Despite the many promises they got from President Gloria Macapagal-Arroyo, the poor in the city have remained jobless and homeless. Government services such as safe water, electricity and health allocations hardly reach their communities and as if adding insult to injury, their shanties are ripped down and their only means to survive is snatched from them. 

BY DABET CASTAÑEDA
Bulatlat.com

A native Muslim from the province of Marawi, Mindanao, Nasser Sulayman, 39, is your typical vendor along the streets of Pasig City Market. As a young boy, he and his family migrated to the island-province of Bohol to look for a better source of income.  But living in the countryside, where poor peasants are denied of land to till, proved to be difficult.  After a few years, Nasser and his family migrated to Manila, only to find out that urban living was harsh and unfriendly to the poor. 

Urban migration

Migration in urban centers intensified in 1946 when some 23,000 individuals traveled to the Tondo Foreshoreland and Intramuros in Manila and occupied them. It was also around this time that people also started to fill up the riverside of Pasig. The lack of income opportunities in the countryside has swelled the number of urban poor to 96,000 individuals in 1956, 283,000 in 1963, and 1.6 million in 415 communities in 1978.  In 1996, the number of urban poor ballooned to more than 2.5 million individuals or 432,450 families. 

The number of urban poor in the Philippines has reached the four million mark under the Arroyo presidency. Government statistics show that of the 1.25 million families living in what is commonly called as squatter areas, 261,717 of them live in danger zones (riverside, bayside, under bridges, along the railways, beside the airport); 426,517 in government-owned lands; and 299,122 in private lands. 
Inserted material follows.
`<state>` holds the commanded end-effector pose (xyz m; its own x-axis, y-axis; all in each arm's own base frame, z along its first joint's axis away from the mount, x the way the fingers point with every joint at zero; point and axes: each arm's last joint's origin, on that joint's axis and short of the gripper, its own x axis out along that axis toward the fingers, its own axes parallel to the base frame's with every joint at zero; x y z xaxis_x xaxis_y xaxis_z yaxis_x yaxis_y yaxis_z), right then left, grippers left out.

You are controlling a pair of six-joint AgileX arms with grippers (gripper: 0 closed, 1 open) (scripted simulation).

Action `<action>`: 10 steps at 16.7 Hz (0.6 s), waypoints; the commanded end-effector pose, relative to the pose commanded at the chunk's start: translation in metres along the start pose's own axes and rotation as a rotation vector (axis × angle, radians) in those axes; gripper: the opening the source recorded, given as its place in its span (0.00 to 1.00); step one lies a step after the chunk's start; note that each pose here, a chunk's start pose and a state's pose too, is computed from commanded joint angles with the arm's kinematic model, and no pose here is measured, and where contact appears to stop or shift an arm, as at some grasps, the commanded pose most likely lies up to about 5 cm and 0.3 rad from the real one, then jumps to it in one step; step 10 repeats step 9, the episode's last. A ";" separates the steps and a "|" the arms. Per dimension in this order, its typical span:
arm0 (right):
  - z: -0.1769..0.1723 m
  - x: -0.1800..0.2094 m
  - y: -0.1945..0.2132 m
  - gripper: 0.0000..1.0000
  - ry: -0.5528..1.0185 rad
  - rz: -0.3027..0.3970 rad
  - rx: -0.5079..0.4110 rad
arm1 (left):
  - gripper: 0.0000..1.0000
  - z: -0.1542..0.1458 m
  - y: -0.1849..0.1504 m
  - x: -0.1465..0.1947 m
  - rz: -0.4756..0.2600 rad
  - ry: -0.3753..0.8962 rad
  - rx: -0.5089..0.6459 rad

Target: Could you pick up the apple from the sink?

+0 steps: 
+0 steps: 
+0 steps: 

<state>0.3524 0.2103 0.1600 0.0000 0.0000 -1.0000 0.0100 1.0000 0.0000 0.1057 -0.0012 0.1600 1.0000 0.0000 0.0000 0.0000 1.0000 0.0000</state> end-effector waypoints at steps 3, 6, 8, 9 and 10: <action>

In the National Capital Region (or Metro-Manila) alone, there are a total of 716,165 families living in urban poor communities, 94,358 of whom live in danger areas, 321,566 in government-owned lands and 136,450 in private lands. 

No jobs

Malacañang’s pronouncements of growth in the gross national product mean nothing to the urban poor who remain jobless under the Macapagal-Arroyo administration. 

Gabriel Alon, secretary-general of the urban poor organization Kadamay, said “the worsening joblessness is one of the hallmarks of the Arroyo presidency.” 

From 2002 to 2003, the National Statistics Office reported that unemployment grew by 1.5 percent, from 11.2 to 12.7 percent, which translates into 534,000 lost jobs.  In total, there are 4.348 million jobless Filipinos.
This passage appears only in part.